We review the Administrator's decision under the same standard as the district court, and will reverse an agency decision only if it is arbitrary, capricious, an abuse of discretion, not in accordance with law, or unsupported by substantial evidence. 5 U.S.C. § 706. We afford substantial deference to an agency's interpretation of its own regulations, particularly in a case like this that involves “a complex and highly technical regulatory program” such as Medicare, which requires substantial expertise and entails “the exercise of judgment grounded in policy concerns.” Thomas Jefferson Univ. v. Shalala, 512 U.S. 504, 512, 114 S.Ct. 2381, 129 L.Ed.2d 405 (1994) (quotation omitted).
The crux of the Administrator's decision is that because Kindred is effectively reimbursed for its FRA taxes by the pool payment, the Medicare costs it claimed for payment of the tax are not “cost[s] actually incurred” as required under 42 U.S.C. § 1395x(v)(1)(A). Boiled down, the issue is, do payments from the pool reduce a Medicare provider's costs actually incurred? And more specifically in this case, was the agency's affirmative answer to this question arbitrary, capricious, contrary to law or unsupported by substantial evidence?

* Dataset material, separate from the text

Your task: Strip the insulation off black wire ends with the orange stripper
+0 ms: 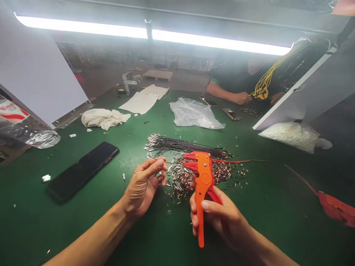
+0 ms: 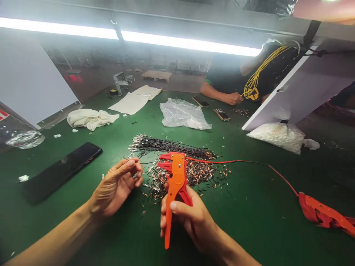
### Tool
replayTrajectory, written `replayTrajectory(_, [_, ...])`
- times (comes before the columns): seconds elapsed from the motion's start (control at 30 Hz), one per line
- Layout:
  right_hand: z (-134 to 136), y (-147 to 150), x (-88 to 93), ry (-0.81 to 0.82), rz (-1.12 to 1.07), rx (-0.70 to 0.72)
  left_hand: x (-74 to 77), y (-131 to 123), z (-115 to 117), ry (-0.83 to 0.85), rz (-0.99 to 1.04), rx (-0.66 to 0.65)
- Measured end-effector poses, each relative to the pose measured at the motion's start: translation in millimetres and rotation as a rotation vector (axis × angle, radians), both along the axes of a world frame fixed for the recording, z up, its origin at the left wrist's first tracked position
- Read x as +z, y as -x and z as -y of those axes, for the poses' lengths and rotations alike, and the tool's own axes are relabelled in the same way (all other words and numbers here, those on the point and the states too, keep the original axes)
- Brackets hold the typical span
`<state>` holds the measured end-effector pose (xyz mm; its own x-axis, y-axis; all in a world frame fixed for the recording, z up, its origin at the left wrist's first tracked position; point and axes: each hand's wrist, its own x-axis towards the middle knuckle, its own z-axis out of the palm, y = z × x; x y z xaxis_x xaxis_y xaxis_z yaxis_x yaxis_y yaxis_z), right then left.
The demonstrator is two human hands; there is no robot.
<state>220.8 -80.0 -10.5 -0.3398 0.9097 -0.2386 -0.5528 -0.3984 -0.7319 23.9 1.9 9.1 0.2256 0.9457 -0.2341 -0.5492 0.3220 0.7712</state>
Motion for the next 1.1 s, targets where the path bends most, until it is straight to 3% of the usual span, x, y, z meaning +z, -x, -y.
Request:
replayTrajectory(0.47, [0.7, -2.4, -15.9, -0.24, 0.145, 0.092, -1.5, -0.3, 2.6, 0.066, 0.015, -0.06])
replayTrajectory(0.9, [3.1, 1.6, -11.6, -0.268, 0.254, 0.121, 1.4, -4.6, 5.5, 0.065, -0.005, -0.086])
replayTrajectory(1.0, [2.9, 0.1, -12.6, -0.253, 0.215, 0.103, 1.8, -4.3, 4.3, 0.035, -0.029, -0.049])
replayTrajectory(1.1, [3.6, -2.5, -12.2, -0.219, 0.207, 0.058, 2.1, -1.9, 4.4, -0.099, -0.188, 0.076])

Kindred argues that the Administrator's decision is contrary to law, and, curiously, asks us to look to a one-sentence definition of “refund” in 42 C.F.R. § 413.98(b)(3) to sustain this conclusion. This particular regulation states that “[r]efunds are amounts paid back or a credit allowed on account of an overcollection.” Id. Kindred argues that there has been no overcollection and consequently, there cannot have been a refund. However, the Administrator's decision cannot be so narrowly cabined. In reading the entirety of the regulation, it indicates that “refunds of previous expense payments are reductions of the related expense.” Id. § 413.98(a). Because there was a true reduction in Kindred's costs incurred because of the pool, the payments it received from the pool looked like refunds, acted like refunds, and were appropriately treated as such, regardless of the label. As the district court noted, “[a]lthough examining the inflow and outflow of cash payments and the identity of the payor and payee will ordinarily establish the cost actually incurred, it will not necessarily always do so and Kindred's argument ignores the economic impact of participating in the pooling arrangement.” Kindred, 2011 WL 4729735, at *5. See, e.g., Sta–Home Home Health Agency Inc. v. Shalala, 34 F.3d 305, 309 (5th Cir.1994) (upholding Administrator's decision that employee-donated salary on the Medicare cost report was effectively a refund, and holding that the hospital's argument that no refund could occur without overcollection was “artful grammatical analysis”).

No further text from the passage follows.